For the rural communities that have built their identities and a meaningful share of their economies around arts and culture, the Blue Mountain Lakes and Saranac Lakes and Schroon Lakes and Old Forges, federal disinvestment would not be felt as a budget line item. It would be felt in shuttered venues, lost jobs, empty inns in October, and Main Streets that lose another reason to stay alive.

The case for federal arts funding is, in its simplest form, a case for one of the most efficient and equitable economic development tools the federal government still operates. At 62 cents per capita, the National Endowment for the Arts produces returns any private investor would call extraordinary. In New York alone, public arts investment underpins a $151 billion industry, 461,000 jobs, and a tax base that funds the very governments doing the investing.

In the small towns of New York's North Country and Adirondacks, Blue Mountain Lake, Canton, Essex, Glens Falls, Jay, Lake Placid, Old Forge, Plattsburgh, Potsdam, Saranac Lake, Schroon Lake, Ticonderoga, Tupper Lake, and Westport, the arts are not amenities. They are economic engines, year-round employers, tourism drivers, shoulder-season stabilizers, and civic anchors. Federal investment in the arts is investment in their futures.

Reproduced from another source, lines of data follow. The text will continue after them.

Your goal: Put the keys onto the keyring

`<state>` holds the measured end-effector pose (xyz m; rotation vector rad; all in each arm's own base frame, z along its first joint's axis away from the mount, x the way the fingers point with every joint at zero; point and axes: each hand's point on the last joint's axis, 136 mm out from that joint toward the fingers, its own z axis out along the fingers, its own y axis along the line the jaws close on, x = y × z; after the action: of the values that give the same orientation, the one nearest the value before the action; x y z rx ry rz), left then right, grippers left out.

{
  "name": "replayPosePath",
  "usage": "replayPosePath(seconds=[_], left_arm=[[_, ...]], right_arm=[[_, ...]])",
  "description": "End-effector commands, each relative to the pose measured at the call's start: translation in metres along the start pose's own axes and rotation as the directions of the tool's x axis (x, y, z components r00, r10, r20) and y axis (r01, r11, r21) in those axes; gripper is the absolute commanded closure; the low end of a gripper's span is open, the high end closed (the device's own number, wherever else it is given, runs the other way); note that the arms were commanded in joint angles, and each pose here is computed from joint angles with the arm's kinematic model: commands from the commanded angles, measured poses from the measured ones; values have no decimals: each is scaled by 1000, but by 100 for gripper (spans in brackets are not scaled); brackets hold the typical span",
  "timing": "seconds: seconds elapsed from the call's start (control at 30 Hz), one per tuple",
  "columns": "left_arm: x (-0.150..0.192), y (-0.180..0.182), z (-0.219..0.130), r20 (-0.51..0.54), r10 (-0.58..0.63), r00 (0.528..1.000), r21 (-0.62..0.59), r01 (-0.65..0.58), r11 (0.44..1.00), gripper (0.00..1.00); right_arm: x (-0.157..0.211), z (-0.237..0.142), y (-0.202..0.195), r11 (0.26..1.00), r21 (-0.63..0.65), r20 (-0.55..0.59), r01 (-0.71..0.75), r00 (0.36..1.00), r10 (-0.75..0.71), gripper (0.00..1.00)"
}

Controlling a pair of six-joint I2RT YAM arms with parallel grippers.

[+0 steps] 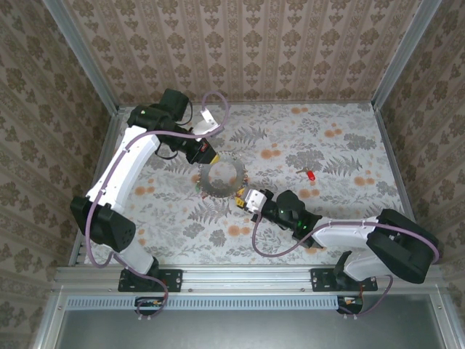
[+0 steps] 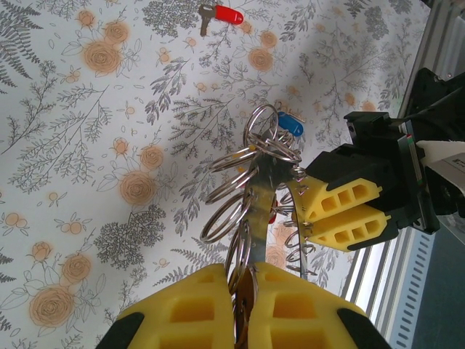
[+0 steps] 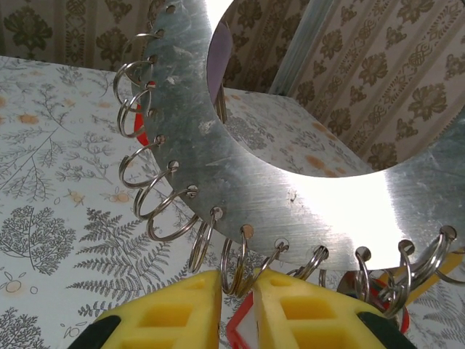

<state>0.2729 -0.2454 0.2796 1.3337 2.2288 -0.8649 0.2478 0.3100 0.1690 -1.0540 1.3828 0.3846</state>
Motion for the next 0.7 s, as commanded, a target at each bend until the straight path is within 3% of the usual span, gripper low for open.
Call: replayPosePath(seconds=[0.0,0.67], left_arm=[[-6,-14,-12,48,8,999,18,-9,1000,100],[-5,-13,-13,41,9,999,11,-10,1000,100]], right_arm=[[-15,4,-12,998,62,44,18,999,-20,79],[-5,-5,-10,994,50,-15,97,995,-97,75]])
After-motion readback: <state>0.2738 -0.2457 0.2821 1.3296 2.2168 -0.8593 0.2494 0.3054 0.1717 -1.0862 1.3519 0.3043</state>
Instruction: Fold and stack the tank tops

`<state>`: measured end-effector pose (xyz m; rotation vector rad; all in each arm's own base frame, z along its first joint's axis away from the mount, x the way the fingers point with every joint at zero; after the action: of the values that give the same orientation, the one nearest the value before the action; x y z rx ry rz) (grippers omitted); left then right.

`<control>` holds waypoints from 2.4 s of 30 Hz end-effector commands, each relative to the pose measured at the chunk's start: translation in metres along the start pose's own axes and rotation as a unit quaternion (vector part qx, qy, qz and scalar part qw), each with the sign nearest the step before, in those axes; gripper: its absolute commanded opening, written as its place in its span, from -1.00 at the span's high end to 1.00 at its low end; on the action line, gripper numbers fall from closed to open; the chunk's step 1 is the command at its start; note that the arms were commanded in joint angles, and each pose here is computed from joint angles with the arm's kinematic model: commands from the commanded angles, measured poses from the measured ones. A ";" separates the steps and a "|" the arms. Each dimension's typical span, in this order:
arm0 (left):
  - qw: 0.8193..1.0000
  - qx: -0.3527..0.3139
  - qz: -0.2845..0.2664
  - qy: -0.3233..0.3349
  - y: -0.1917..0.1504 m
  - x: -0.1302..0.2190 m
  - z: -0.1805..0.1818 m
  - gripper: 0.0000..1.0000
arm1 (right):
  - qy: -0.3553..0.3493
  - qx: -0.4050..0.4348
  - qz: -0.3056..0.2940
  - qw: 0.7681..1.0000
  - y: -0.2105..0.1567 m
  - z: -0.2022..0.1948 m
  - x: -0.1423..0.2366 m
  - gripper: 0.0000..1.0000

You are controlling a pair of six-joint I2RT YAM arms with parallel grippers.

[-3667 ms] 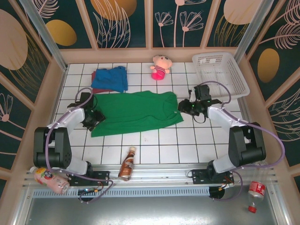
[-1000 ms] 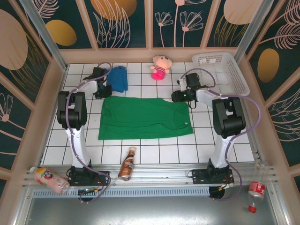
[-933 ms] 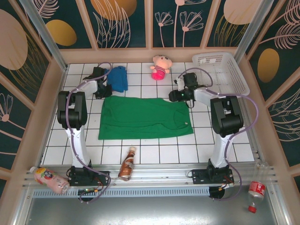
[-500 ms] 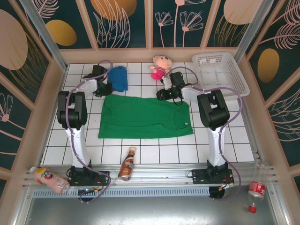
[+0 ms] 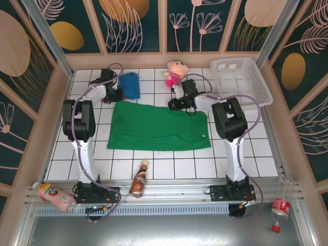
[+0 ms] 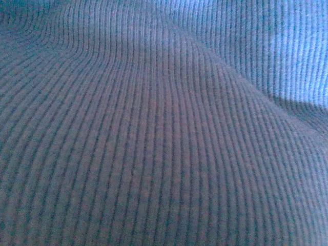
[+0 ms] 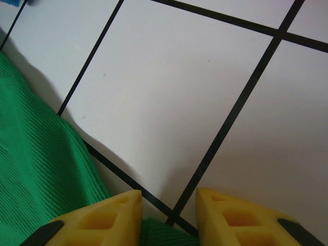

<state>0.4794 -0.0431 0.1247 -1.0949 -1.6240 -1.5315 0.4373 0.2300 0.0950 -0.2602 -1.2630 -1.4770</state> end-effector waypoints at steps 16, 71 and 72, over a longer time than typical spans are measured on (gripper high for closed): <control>0.999 -0.032 -0.022 -0.006 0.014 0.015 -0.004 1.00 | -0.036 0.050 -0.026 0.998 0.013 0.022 0.030 1.00; 0.998 -0.042 0.032 0.046 -0.084 0.046 0.002 1.00 | -0.021 0.063 -0.071 0.995 -0.092 0.050 0.079 1.00; 0.997 -0.044 0.023 0.055 -0.073 0.049 0.003 1.00 | -0.025 0.060 -0.083 0.994 -0.082 0.048 0.081 1.00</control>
<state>0.3735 -0.0323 0.1172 -1.1345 -1.4378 -1.5847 0.3058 0.2077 0.1113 -0.1053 -1.4153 -1.4592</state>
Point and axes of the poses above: each hand's point on the last joint's axis, 136 mm out from that joint toward the fingers, its own x axis back along the fingers, its own z axis along the line the jaws close on, y = z × x, the point moved 9 cm from there along x, back along the fingers, and after that the axes turned 8 degrees about -x, right-handed, at the moved point
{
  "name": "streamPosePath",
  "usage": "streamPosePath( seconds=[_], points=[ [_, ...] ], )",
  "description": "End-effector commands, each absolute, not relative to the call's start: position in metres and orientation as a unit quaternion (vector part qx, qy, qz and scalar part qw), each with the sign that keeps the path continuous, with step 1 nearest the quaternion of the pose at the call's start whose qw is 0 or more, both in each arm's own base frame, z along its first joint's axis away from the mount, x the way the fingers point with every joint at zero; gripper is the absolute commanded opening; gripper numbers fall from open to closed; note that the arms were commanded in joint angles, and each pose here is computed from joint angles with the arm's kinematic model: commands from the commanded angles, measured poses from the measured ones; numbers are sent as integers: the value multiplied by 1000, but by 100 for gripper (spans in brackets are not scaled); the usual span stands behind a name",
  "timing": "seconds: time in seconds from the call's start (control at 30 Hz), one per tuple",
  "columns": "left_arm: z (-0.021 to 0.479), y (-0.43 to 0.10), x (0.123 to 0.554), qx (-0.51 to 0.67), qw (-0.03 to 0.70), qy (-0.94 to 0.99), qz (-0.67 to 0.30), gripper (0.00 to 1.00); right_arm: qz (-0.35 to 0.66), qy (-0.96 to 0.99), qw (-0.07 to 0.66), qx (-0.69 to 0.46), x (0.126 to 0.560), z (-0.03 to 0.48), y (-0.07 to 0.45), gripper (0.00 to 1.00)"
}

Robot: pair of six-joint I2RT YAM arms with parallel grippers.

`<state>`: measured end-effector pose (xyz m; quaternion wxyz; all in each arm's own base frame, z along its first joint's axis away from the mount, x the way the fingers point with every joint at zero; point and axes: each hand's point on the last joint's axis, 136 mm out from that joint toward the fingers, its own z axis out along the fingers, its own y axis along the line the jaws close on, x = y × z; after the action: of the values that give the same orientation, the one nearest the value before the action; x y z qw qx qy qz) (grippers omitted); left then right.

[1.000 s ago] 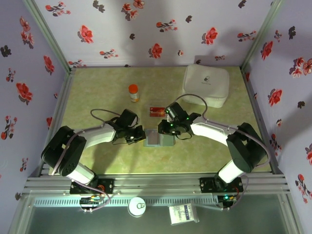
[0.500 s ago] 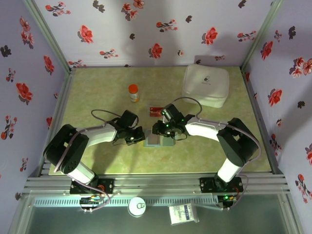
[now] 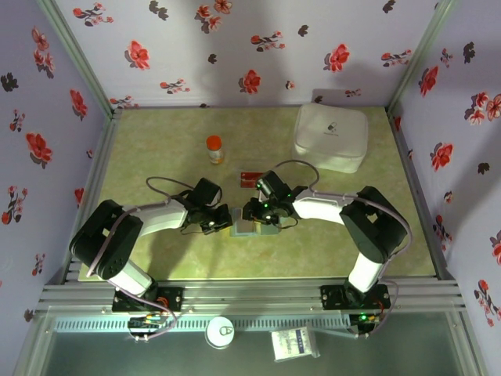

Congress should, at minimum, fund the NEA at $1 per capita, as Americans for the Arts has long advocated. It should preserve and strengthen the formula that channels federal dollars to state arts councils, which in turn reach the smallest grantees in the most rural places. And it should reject the false framing that pits urban culture against rural priorities, when in fact the rural arts economy may be where federal arts dollars work hardest of all.